We have an android app that is billed as a monthly recurrent subscription with a 7 days trial. The problem that I am seeing is that at the end of the trial, when the order is processed for billing, more than HALF of the attempts end up in failure due to payment declined. On google-wallet orders I see:
Aug 3 6:52 AM Payment declined The customer's card was declined. Google has sent an email instructing the customer to update their card. If they fail to provide a valid card in a timely manner, this order will be automatically cancelled by Google. Aug 3 6:52 AM Payment declined The authorization to the payment instrument the customer provided failed. The order has been automatically cancelled by Google. Aug 3 6:52 AM Pending You received a new order. Google has sent the customer an order confirmation email.
Does anyone have similar experience? how does the credit check and fraud control work? aren't these orders checked at the beginning of the trial? ~60% of failure seems unbelievably high for credit cards.
Google play is committing fraud by faulty transactions and will not listen to any complaints, so I assume there will be a class action lawsuit by developers one day to regain their losses. I had sudden cancellations within seconds of apps being purchased. One buyer was in the same building and told me he got my app for free because his purchase was credited back to him after he downloaded it and he never cancelled. I then tried to purchase my own app. Google play has a tech error and gives apps out for free. You just need to change a last digit or CVC code and you get the app for free because the payment is never cleared until AFTER you download the app.

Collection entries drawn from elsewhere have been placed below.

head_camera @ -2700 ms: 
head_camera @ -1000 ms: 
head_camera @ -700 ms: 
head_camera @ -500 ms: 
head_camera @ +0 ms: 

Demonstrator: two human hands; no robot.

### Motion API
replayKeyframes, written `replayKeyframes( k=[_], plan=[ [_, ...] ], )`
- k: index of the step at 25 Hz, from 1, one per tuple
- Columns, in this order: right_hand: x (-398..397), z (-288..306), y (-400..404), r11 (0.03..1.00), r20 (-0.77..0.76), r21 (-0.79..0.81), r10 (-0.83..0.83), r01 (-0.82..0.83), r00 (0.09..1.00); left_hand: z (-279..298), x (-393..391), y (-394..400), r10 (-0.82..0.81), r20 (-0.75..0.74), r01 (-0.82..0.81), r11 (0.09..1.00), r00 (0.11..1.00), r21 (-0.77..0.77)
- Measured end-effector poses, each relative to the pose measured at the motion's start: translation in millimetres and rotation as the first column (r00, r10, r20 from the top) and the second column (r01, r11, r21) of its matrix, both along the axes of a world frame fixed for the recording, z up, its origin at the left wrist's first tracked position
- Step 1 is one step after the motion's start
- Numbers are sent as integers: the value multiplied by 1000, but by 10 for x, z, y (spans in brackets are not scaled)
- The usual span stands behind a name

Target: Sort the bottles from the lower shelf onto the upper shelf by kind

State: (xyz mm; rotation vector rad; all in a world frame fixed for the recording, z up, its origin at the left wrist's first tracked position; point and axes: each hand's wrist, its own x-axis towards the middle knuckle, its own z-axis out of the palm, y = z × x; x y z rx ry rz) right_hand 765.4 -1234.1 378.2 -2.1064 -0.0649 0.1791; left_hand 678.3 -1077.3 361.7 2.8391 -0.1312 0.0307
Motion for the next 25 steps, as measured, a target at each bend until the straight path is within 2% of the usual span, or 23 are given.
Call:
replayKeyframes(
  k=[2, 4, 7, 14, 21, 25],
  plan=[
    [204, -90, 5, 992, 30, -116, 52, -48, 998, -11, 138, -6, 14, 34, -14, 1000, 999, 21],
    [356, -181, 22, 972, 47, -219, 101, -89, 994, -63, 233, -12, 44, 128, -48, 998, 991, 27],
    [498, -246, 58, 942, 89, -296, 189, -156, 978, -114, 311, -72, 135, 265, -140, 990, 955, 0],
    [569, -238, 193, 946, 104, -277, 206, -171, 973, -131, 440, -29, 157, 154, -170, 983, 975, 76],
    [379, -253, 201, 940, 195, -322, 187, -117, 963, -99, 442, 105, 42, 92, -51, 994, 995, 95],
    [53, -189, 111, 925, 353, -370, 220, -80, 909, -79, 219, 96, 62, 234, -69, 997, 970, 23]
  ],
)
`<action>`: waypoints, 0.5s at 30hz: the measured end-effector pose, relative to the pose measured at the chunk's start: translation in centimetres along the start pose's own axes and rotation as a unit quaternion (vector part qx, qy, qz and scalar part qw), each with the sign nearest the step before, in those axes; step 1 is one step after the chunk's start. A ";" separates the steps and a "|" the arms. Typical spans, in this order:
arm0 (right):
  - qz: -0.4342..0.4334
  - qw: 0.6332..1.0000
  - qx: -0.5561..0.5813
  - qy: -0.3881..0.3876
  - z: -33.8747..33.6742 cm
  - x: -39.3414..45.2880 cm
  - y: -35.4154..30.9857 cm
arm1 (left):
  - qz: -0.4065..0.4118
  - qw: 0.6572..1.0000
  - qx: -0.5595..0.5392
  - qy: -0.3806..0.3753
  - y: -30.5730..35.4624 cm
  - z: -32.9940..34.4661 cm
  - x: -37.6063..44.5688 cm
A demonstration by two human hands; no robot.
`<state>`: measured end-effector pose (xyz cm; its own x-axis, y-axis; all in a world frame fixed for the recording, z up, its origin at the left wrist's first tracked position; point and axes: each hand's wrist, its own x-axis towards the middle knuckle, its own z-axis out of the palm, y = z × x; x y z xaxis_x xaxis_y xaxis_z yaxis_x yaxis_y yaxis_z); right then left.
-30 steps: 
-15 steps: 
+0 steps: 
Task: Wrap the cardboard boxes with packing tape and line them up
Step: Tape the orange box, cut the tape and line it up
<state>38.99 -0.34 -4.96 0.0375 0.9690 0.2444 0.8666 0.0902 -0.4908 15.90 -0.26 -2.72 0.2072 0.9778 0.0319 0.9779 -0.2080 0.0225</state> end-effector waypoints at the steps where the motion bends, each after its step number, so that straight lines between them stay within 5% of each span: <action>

A credit card transaction has two important parts: authorization and settlement.
I am not familiar with the APIs Google provide for payments but if they allow you to control these parts then you can do the authorization at the beginning of the trial period.
When the authorization stage is done the credit card company reserve this amount for you from the clients account but doesn't yet charge it.
After the trial period you can do the settlement and the client will be charged.
If you've already done the authorization then the settlement is much less likely to fail.
These two stages usually exist in order to give the business entity time to check for fraud. If a transaction is cancelled after authorization but before settlement there's little or no fee for the business entity. If the transaction is cancelled after settlement there be a substantial fee charged from the business entity (by the credit card company).